Die am Vortag aus Magdeburg angereisten Teilnehmer konnte der Strongman-Run-Parcours aber nicht erschüttern. „Wir haben in der Vergangenheit so hart trainiert – uns bekommt man nicht klein“, waren sich Sandro Kupps (50), Marion Harpke (49) und Olaf Ziem (55) sicher, während Einzelkämpfer Frank Ebert aus Wedel seine Teilnahme am Strongman als weitere Trainingseinheit für den gestrigen Hamburg-Marathon nutzte – und das sogar in einem königlichen Kostüm. „Ich absolviere die heutige Strecke verkleidet als der bekannte Roland aus Wedel mit Krone, Schwert und Reichsapfel“, sagte der 50-Jährige.

Doch nicht nur jede Menge Einzelkämpfer waren auf der Strecke – unter anderem hatten sich auch Mitarbeiter des Amtes Schenefeld sowie der Firma von Pein aus Itzehoe und der Steinbeis Papier aus Glückstadt zu Teams zusammengeschlossen. Und so war der stärkste Hindernislauf ein Schauplatz für jede Menge eindrucksvoller Bilder: Als Panzerknacker, Wikinger, Babys, Könige, Schlümpfe, Superman und Geister verkleidete Teilnehmer verteilten sich über die gesamte Strecke und boten den Zuschauern ein tolles Spektakel.

Und es gibt eine Fortsetzung: „Für die Region ist der Fisherman’s Friend StrongmanRun ein weiteres Eventhighlight. Und es ist toll gelaufen. Ich denke, wir haben mal wieder gezeigt, dass die Norddeutschen nicht aus Zucker sind und freuen uns schon auf die zweite Ausgabe hier bei uns am 17. Juni 2017“, so Holger Hübner von der ICS Festival Service GmbH.
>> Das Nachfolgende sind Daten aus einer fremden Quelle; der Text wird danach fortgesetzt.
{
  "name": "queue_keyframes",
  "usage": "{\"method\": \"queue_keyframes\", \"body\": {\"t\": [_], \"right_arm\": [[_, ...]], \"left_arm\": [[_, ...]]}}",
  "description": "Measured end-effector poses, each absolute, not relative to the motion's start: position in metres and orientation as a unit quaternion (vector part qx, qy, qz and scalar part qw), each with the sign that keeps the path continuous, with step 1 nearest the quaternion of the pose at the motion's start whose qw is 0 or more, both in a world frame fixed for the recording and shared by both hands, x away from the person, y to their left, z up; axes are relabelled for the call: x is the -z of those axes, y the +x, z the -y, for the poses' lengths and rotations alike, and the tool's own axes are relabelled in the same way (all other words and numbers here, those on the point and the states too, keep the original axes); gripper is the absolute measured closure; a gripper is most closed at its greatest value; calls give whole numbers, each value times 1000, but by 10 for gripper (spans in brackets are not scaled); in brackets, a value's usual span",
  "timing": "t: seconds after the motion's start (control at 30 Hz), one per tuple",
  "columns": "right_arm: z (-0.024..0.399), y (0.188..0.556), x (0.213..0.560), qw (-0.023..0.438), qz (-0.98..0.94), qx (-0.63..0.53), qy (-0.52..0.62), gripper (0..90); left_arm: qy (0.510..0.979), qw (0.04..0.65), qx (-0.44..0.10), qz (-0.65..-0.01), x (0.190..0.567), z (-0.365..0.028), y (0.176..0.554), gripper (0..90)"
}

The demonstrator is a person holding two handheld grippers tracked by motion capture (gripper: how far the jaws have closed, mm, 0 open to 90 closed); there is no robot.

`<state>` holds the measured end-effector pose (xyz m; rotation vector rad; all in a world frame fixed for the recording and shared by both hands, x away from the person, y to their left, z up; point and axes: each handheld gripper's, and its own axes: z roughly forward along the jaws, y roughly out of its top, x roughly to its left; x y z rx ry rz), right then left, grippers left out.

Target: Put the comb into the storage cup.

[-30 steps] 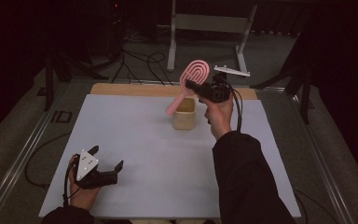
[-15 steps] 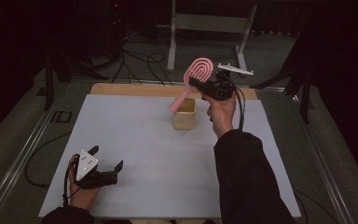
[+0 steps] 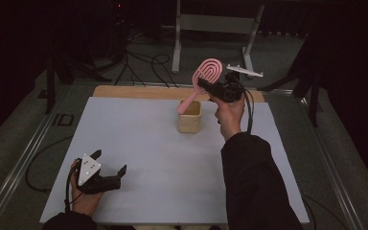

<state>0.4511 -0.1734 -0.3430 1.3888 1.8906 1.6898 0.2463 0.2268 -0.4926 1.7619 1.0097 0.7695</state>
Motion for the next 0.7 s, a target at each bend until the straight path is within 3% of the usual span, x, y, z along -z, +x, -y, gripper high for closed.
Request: {"method": "queue_keyframes", "body": {"t": [0.7], "right_arm": [[179, 456, 346, 139, -643, -572, 490, 634]], "left_arm": [[718, 465, -314, -412, 493, -227, 246, 2]]}}
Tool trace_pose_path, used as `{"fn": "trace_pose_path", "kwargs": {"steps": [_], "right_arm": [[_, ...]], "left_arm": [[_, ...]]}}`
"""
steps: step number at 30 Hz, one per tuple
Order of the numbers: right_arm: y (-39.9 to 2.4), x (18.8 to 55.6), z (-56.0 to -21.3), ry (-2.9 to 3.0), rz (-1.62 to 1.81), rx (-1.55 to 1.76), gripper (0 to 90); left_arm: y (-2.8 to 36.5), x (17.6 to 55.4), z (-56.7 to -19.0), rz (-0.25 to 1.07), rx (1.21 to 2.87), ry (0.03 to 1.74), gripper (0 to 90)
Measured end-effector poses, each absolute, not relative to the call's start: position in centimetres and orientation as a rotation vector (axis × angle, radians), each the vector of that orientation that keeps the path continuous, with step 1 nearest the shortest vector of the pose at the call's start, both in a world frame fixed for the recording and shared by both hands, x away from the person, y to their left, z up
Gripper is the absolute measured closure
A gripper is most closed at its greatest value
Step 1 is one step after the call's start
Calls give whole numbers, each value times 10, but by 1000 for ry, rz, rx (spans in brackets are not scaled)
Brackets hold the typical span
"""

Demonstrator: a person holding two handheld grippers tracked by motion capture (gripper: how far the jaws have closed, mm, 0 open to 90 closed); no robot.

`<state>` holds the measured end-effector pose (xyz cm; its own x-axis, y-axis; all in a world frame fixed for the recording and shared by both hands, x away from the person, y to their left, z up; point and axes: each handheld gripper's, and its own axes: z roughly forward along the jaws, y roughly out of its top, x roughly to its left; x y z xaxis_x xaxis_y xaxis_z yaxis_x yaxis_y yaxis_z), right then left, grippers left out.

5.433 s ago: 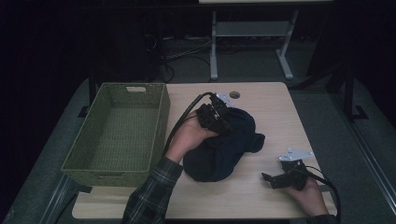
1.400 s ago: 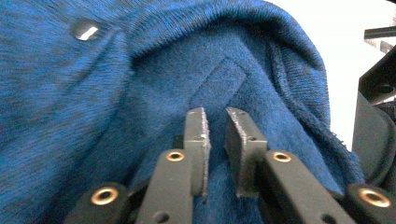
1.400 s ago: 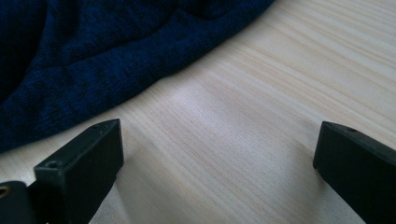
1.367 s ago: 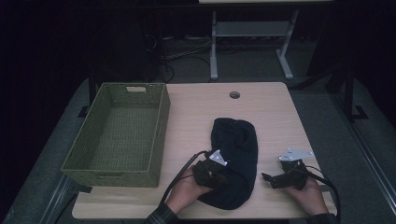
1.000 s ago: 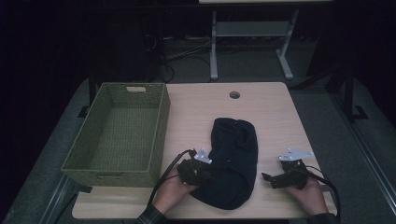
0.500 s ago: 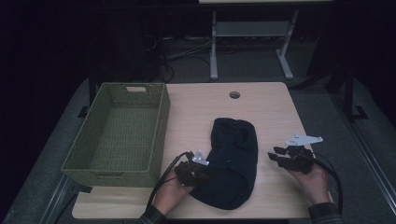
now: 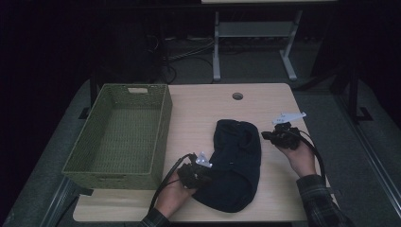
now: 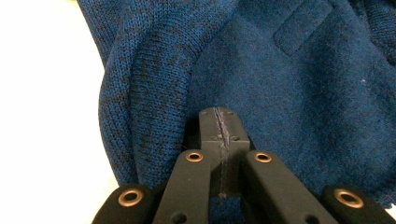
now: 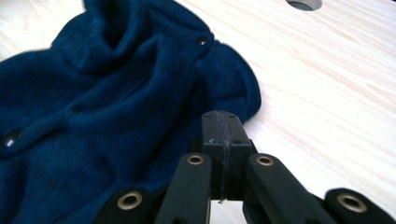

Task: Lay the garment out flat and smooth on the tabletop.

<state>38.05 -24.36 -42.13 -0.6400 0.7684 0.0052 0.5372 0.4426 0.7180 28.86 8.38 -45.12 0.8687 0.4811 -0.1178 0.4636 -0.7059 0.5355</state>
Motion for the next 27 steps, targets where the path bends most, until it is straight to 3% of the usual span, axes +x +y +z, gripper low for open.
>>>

>Ergebnisse der Gesamtdistanz (20 Kilometer): Robin Dechant (01:16:33) vor Marco Kolmorgen (01:21:57) und Elte Hupkes (01:24:22); bei den Frauen gewann Susanne Kraus (01:30:55) vor Sara Kamzela (01:38:50) und Helene Schrader (01:48:31).


>Bei den Rookies (zehn Kilometer) hieß der Sieger Dieter Schwarzkopf (00:37:07) vor Thomas Wittwer (00:37:12) und Matthias Burckhart (00:40:19); bei den Frauen gewann Selina Wallmann-Sievers (00:52:30) vor Jacqueline Neuendorf (00:54:00) und Yvonne Wagner (00:56:12).